What is expected: Say only how many lines in the entries below contain the word "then".

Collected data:
══════

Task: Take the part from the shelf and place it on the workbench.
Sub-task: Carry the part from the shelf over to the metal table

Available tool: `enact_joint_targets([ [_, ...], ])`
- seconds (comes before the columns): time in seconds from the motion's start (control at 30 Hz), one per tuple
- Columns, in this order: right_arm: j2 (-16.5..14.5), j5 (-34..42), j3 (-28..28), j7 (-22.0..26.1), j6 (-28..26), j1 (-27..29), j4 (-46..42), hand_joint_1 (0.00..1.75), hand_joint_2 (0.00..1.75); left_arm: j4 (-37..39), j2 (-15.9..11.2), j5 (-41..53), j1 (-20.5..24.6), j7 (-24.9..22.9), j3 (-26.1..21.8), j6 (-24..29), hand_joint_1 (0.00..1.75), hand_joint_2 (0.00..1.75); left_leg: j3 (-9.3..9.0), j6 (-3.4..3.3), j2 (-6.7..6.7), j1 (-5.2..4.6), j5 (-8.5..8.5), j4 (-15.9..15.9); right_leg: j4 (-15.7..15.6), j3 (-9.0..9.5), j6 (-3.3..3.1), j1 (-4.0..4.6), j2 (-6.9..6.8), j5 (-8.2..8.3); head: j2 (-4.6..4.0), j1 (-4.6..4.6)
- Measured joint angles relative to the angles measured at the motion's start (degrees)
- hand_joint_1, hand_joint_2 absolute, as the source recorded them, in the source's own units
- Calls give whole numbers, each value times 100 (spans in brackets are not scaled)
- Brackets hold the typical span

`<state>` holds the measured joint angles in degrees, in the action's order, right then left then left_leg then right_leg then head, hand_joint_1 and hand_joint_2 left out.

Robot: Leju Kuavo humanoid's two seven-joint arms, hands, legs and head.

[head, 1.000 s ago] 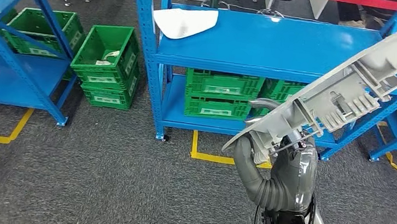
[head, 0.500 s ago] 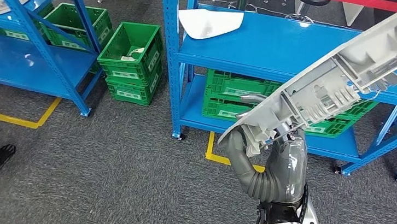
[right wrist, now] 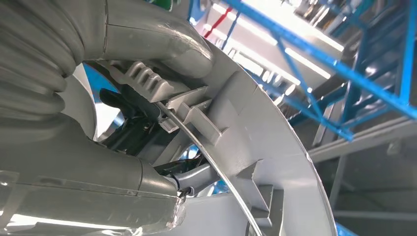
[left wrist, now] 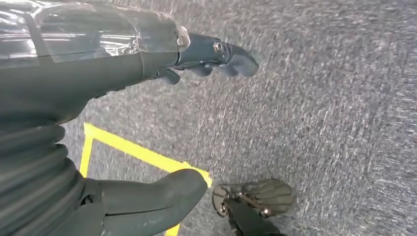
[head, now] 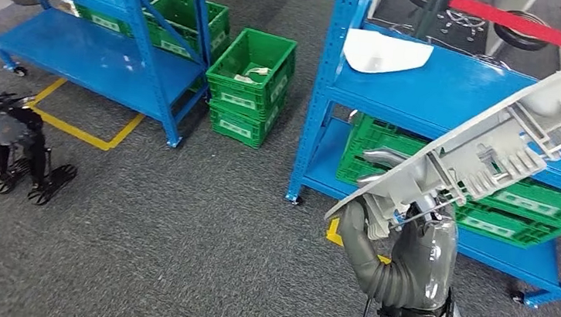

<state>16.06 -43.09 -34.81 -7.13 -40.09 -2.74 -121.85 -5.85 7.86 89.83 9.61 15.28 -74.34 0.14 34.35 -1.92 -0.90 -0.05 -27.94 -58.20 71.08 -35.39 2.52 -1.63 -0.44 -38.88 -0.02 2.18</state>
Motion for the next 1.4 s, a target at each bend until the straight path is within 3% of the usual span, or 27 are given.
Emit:
enact_joint_targets([
  [0.03,8,1,3,0,0,15,-8,175,175,1,11,-1,-9,14,0,1,0,175,-3,-15,-78,-26,3,-1,185,-113,-30,22,18,-6,0,36],
  [0.07,11,4,4,0,0,21,-13,175,175,1,18,-5,-17,26,0,1,0,175,-8,-25,-153,-49,6,-2,154,-131,-68,42,33,106,0,64],
  [0.13,11,28,-2,-1,3,-15,-16,175,175,0,25,-30,-26,33,-2,-3,0,175,-27,-31,-288,-85,11,-3,-452,87,-174,85,138,555,0,101],
  [0.2,7,74,-20,-1,17,-147,4,175,175,-1,19,-62,-19,-15,-9,-31,0,175,-16,-19,-375,-114,16,-16,-1101,350,-264,106,326,848,0,97],
  [0.23,1,96,-30,-1,27,-234,27,175,175,-1,9,-72,-14,-56,-14,-58,0,175,3,-1,-400,-114,26,-19,-1264,411,-285,113,387,883,0,89],
  [0.3,-27,124,-49,0,39,-398,86,175,175,-1,-28,-66,-9,-149,-39,-114,0,175,43,51,-452,-108,52,-13,-1364,448,-294,113,356,880,0,79],
  [0.33,-47,127,-56,0,40,-464,116,175,175,-1,-51,-56,-12,-191,-56,-137,0,175,55,80,-395,-119,41,-27,-1389,458,-307,103,312,900,0,80],
  [0.4,-95,120,-69,0,38,-543,161,175,175,-1,-89,-26,-7,-245,-89,-164,0,175,171,155,-127,-134,-134,-263,-1449,486,-339,73,197,938,0,30],
  [0.43,-113,113,-73,0,36,-555,177,175,175,-1,-100,-15,-1,-247,-100,-169,0,175,302,196,31,-115,-304,-542,-1461,492,-349,72,130,945,0,-2],
  [0.47,-125,107,-76,0,33,-549,194,175,175,-1,-103,-6,5,-233,-108,-172,0,175,483,240,106,-76,-491,-908,-1465,493,-355,70,57,944,0,-36],
  [0.53,-133,103,-83,0,29,-530,228,175,175,-1,-109,-1,0,-194,-114,-171,0,175,770,314,118,8,-700,-1500,-1462,492,-347,61,-95,934,0,-60],
  [0.57,-134,103,-86,0,28,-523,245,175,175,-1,-114,0,-6,-171,-116,-170,0,175,779,345,125,43,-652,-1528,-1459,495,-335,53,-167,924,0,-68],
  [0.63,-137,102,-97,0,27,-520,272,175,175,-1,-129,0,-10,-110,-121,-163,0,175,458,379,224,86,-314,-959,-1452,519,-294,37,-286,898,0,-80],
  [0.67,-137,97,-102,0,27,-514,279,175,175,-1,-136,0,-5,-67,-122,-156,0,175,228,379,365,74,-174,-556,-1450,538,-265,38,-340,880,0,-90],
  [0.73,-137,73,-104,0,24,-472,279,175,175,-1,-137,1,4,12,-124,-126,0,175,-54,318,551,31,-52,-51,-1450,576,-193,50,-435,846,0,-98],
  [0.77,-137,60,-101,0,23,-433,271,175,175,-1,-134,2,5,34,-125,-109,0,175,-82,280,567,4,-75,12,-1457,593,-158,56,-484,834,0,-100],
  [0.83,-136,50,-83,1,20,-343,240,175,175,-1,-127,2,-5,53,-125,-75,0,175,-75,202,428,7,-61,33,-1468,631,-87,44,-549,800,0,-95],
  [0.9,-125,61,-44,16,11,-241,178,175,175,-1,-104,-1,-4,57,-125,-39,0,175,-89,129,282,32,-32,72,-1266,577,-38,24,-357,622,0,-69],
  [0.97,-101,80,-13,39,1,-147,114,175,175,-2,-67,-6,5,59,-126,-7,0,175,-95,70,134,34,-15,88,-598,289,-33,24,-69,247,0,4],
  [1.03,-82,103,-6,48,-2,-97,91,175,175,-2,-45,-14,-1,55,-127,3,0,175,-95,44,-19,12,-11,86,105,-58,-48,38,22,-12,0,76],
  [1.07,-78,115,-8,48,-2,-94,92,175,175,-1,-41,-22,-8,42,-127,0,0,175,-97,42,-97,2,-10,83,207,-131,-61,44,33,24,0,96],
  [1.1,-77,128,-13,48,-1,-111,96,175,175,-1,-39,-33,-13,13,-129,-5,0,175,-103,41,-173,-3,-10,79,86,-105,-79,49,48,179,0,111],
  [1.13,-76,140,-20,48,0,-149,103,175,175,-1,-38,-43,-17,-25,-133,-16,0,175,-112,44,-243,-5,-11,72,-233,12,-100,52,86,415,0,120],
  [1.2,-78,164,-35,48,2,-246,124,175,175,-1,-42,-54,-13,-101,-142,-43,0,175,-100,65,-360,-12,-18,48,-978,302,-144,41,303,802,0,124],
  [1.27,-80,177,-43,46,6,-307,144,175,175,-2,-49,-55,-10,-134,-145,-62,0,175,-50,122,-450,-9,-7,29,-1321,429,-176,39,455,893,0,104],
  [1.33,-81,184,-50,43,9,-357,168,175,175,-2,-59,-55,-20,-174,-148,-79,0,175,-15,190,-485,3,7,26,-1369,446,-220,47,384,900,0,91],
  [1.4,-91,184,-59,42,11,-417,192,175,175,-1,-67,-52,-27,-230,-150,-98,0,175,64,253,-193,-19,-108,-133,-1412,474,-279,35,271,928,0,47],
])
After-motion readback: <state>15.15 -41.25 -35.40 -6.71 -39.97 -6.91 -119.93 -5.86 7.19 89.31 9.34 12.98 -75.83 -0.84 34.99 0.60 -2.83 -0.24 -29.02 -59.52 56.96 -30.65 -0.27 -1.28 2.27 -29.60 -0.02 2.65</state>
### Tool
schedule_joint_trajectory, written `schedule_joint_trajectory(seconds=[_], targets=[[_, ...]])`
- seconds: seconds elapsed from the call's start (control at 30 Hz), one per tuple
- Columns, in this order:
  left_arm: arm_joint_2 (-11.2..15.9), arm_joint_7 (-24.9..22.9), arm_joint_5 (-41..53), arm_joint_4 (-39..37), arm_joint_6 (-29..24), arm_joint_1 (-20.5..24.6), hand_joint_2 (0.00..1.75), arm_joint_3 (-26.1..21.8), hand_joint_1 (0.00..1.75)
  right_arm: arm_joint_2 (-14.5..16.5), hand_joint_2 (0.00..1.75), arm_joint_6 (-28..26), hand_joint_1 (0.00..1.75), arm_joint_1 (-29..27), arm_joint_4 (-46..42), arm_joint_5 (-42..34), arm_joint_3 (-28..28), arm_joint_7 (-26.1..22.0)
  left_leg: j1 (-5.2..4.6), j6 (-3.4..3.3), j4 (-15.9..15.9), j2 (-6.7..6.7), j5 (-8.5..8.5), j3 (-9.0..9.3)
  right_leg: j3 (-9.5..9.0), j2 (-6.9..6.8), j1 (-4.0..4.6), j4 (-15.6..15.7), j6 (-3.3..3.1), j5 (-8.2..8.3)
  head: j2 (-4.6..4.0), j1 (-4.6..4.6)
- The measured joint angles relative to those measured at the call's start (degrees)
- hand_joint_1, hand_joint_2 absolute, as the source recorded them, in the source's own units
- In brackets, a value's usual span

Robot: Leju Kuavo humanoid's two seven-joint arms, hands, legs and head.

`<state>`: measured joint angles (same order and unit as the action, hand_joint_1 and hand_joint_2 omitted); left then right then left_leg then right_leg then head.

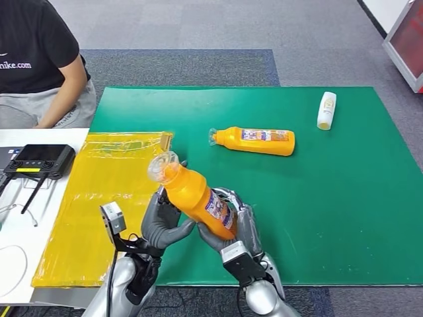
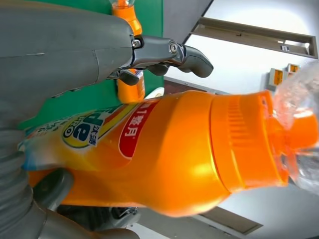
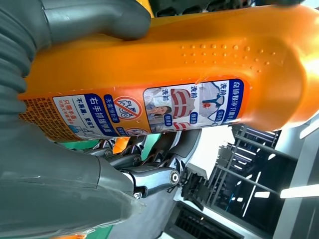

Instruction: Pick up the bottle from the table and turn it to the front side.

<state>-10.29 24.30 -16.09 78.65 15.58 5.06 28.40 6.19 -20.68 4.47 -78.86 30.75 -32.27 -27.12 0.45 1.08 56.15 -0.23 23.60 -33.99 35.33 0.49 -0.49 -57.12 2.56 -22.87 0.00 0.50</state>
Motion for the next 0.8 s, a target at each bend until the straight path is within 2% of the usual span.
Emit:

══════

Answer area: 2